Colin wasn’t a DNA expert. He wasn’t a fingerprint expert, either, but he made a pretty fair amateur. He made a pretty fair amateur at DNA patterns, too, also because his line of work had turned him into one. And the pattern on the printout looked familiar. He’d seen it, or one much like it, way too many times. He whistled softly. “Lucy, if this isn’t the South Bay Strangler’s DNA, it’s mighty darn close.”
“It isn’t.” She took another printout off the countertop and gave it to him. “This one is from the Strangler.”
He held one in each hand. Excitement tingled through him. They were close. A break! At last, a break! After so many years, a break! If you had a relative’s DNA, you at least knew who the perp’s relative was, which put you a hell of a lot closer to grabbing him, too. He hefted the printout that didn’t come from the Strangler. “So, who does this belong to?”

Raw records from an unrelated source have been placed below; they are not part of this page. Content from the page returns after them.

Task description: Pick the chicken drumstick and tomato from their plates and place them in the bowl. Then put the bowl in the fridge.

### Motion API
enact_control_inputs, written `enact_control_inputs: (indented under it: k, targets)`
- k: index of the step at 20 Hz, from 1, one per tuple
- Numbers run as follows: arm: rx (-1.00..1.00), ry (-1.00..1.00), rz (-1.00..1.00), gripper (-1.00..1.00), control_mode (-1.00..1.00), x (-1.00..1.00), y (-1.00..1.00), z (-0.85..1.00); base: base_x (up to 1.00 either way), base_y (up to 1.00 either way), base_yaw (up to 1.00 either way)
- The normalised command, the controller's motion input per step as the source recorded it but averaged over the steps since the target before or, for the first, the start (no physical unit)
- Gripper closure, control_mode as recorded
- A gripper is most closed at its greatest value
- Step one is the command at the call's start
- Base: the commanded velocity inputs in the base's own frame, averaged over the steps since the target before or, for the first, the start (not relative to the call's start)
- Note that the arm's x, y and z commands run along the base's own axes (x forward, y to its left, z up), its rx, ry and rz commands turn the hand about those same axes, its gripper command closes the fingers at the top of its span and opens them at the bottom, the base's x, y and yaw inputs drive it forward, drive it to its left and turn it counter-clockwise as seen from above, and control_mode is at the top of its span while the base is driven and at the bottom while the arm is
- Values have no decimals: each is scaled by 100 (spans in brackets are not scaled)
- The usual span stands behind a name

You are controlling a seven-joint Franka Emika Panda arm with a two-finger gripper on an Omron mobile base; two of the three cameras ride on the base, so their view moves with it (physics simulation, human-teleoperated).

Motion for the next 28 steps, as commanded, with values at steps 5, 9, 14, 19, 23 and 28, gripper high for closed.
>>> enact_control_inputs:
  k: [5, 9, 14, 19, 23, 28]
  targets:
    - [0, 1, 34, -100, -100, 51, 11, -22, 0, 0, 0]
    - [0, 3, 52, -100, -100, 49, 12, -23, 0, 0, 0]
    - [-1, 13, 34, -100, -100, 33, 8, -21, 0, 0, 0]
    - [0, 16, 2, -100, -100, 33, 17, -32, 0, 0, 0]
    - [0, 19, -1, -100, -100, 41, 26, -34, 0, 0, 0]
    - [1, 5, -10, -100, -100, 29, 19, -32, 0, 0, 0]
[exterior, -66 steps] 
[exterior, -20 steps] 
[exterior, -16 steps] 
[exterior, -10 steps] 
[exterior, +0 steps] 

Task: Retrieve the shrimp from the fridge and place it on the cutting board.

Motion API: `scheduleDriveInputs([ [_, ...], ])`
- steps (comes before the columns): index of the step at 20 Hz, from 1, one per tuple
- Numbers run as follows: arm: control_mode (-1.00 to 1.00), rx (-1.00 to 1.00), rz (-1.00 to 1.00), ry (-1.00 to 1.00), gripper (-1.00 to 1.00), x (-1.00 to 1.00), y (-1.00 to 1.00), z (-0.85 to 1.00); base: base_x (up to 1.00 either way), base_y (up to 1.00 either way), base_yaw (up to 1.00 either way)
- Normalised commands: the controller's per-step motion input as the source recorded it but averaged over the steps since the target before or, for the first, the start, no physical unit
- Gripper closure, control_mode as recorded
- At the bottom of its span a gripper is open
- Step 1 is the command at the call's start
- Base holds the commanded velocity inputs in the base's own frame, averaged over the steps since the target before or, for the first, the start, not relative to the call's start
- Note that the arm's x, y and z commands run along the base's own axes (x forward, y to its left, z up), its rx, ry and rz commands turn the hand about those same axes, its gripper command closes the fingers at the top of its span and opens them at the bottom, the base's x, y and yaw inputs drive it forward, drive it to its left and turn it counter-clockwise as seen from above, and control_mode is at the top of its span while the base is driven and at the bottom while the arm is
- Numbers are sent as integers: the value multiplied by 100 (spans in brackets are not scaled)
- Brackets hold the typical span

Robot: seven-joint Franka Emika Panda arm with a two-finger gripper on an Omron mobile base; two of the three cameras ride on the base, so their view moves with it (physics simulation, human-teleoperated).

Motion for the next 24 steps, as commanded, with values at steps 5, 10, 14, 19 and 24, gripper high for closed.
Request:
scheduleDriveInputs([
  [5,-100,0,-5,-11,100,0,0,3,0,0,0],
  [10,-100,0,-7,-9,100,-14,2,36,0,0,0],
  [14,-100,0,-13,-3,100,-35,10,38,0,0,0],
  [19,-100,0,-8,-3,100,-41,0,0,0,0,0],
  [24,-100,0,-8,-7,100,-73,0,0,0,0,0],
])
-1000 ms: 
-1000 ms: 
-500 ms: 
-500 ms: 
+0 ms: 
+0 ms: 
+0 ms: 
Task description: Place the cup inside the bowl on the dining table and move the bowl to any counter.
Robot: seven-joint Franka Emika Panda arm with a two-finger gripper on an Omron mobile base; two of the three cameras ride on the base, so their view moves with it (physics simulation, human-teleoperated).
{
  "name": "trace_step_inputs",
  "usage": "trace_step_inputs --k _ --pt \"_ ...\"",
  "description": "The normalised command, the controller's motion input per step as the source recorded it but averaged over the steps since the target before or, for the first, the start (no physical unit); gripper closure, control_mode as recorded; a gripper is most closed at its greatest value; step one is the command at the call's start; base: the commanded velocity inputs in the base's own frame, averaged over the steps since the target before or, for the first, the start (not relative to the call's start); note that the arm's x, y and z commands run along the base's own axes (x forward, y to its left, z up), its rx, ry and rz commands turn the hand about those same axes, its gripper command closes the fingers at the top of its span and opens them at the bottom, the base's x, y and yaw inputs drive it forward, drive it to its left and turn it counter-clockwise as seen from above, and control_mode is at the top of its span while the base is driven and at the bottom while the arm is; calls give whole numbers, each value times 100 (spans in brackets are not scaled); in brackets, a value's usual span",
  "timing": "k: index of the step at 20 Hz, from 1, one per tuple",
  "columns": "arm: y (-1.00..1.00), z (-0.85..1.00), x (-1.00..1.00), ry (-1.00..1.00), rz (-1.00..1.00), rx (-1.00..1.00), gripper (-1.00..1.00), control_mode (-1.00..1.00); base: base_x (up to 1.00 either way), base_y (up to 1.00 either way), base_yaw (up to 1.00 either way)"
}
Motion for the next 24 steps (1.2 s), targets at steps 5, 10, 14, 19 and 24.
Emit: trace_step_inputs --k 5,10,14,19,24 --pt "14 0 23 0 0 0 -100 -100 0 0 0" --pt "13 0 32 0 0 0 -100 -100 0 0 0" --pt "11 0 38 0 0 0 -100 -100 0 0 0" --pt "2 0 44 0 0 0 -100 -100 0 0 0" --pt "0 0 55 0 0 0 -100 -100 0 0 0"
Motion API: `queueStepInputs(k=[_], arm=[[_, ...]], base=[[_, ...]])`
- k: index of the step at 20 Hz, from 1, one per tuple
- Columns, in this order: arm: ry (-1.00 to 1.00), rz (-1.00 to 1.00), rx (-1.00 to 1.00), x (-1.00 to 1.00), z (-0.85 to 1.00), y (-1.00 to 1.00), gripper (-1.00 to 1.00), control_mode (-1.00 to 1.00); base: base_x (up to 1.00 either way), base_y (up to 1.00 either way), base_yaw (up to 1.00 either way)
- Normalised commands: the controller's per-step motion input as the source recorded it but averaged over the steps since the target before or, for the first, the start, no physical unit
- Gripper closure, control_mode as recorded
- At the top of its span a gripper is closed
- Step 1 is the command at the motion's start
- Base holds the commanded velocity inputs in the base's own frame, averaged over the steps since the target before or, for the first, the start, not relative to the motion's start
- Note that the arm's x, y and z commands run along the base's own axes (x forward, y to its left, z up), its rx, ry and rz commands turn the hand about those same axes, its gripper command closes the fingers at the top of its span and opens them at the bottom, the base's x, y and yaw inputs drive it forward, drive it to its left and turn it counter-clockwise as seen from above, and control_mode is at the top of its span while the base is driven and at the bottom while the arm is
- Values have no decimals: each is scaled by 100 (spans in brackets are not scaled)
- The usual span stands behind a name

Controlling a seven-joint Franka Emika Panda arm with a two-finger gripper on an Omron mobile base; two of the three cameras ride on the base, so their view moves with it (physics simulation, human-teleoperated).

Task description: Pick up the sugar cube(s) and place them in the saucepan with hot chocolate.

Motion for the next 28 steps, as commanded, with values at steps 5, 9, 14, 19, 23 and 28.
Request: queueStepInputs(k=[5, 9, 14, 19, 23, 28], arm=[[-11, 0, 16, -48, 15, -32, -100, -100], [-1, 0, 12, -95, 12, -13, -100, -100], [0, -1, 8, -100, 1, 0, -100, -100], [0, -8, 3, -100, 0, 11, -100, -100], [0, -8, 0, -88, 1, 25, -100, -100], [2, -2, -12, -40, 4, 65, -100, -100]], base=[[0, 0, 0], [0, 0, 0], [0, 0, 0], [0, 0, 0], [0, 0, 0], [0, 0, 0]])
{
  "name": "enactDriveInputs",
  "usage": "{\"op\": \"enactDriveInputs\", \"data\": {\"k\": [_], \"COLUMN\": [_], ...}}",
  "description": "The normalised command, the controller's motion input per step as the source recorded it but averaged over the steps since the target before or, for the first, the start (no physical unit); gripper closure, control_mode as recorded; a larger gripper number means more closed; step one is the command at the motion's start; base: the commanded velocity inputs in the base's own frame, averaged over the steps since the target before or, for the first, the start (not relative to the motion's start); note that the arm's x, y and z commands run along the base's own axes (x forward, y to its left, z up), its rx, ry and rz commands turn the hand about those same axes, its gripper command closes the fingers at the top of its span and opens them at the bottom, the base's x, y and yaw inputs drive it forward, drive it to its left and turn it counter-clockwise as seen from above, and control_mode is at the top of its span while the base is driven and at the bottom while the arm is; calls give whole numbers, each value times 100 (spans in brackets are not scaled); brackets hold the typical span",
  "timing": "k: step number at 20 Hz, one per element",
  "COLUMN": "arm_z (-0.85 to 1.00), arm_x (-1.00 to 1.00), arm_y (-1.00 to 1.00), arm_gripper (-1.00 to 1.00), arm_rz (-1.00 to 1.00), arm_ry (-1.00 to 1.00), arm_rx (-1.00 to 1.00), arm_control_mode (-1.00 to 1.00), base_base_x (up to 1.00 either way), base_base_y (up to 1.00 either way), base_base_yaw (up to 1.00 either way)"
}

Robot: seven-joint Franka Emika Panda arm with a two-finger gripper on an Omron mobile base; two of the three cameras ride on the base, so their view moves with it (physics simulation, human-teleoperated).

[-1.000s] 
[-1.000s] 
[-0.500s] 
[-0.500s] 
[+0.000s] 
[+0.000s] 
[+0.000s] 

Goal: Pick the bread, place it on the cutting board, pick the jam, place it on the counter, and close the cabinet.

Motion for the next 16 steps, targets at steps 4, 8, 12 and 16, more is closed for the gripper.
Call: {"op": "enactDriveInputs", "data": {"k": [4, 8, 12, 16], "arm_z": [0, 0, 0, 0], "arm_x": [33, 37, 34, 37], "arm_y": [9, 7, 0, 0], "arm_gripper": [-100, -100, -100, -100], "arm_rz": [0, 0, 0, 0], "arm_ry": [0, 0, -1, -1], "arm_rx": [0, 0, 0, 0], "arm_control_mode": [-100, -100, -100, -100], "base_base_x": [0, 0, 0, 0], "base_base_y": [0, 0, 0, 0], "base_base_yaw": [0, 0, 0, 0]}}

She looked at it. She looked at him. “Darren Pitcavage,” she answered.
“You’re kidding,” he said automatically. One look at her face told him she wasn’t. He floundered: “But that’s crazy. It’s impossible. If that one’s from Darren, who-?” He ran out of words, but waved the other printout.
“It may be crazy. It is not impossible. We did the autopsy on the chief just a few days ago, so I had easy access to a DNA sample from him.” Lucy handed Colin one more printout. “This is from Darren’s father.”
He examined it. He examined the Strangler’s pattern. No, he wasn’t a DNA expert, but he was a pretty fair amateur. He was plenty good enough to understand what he was seeing. “They’re the same,” he said dully. “Mike Pitcavage’s DNA and the South Bay Strangler’s DNA are the same.”
“That’s right.” Lucy Chen’s mouth twisted as her head bobbed up and down. “I didn’t want to believe it, either. I still don’t want to believe it. But that’s what the evidence shows. Unless the chief has an identical twin I don’t know about. .”
“He doesn’t.” Almost blindly, Colin reached for the countertop. He needed something to steady himself. Who wouldn’t, with the underpinnings of his world knocked out from under him? Yes, cops went bad. That was why police departments needed internal-affairs units. But bad like this? “Jesus!” he choked out.
“Are you all right?” Lucy sounded genuinely alarmed. What did he look like? How gray had he gone? He wasn’t just pale-he was sure of that.
And he wasn’t all right, either-nowhere close-so he answered, “No.” Before Lucy could ease him down into a chair or start CPR or do whatever else she thought he needed, he made haste to add, “But it’s nothing you can do anything about. It’s nothing anybody can do anything about, not any more.”
“No, not any more,” the DNA tech agreed.
Almost in spite of itself, Colin’s mind started working again. Things that hadn’t added up before suddenly made a lot more sense. “Well, now we know why he killed himself,” he ground out.
“That also occurred to me,” Lucy said. “No arrest. No trial. No jail cell. No waiting for them to stick the needle in his arm, if they ever get around to it. He took the easy way out.”
“He sure did,” Colin said grimly. “And now I understand why he always worked so hard to keep Darren from catching a felony rap. He wasn’t just playing softhearted daddy. You get arrested for a felony, you have to give your DNA sample. And that would have pointed at him along with his worthless kid. No wonder he went off the deep end when Darren landed in trouble too deep for daddy to get him off. He totally flipped out-at me, mostly.”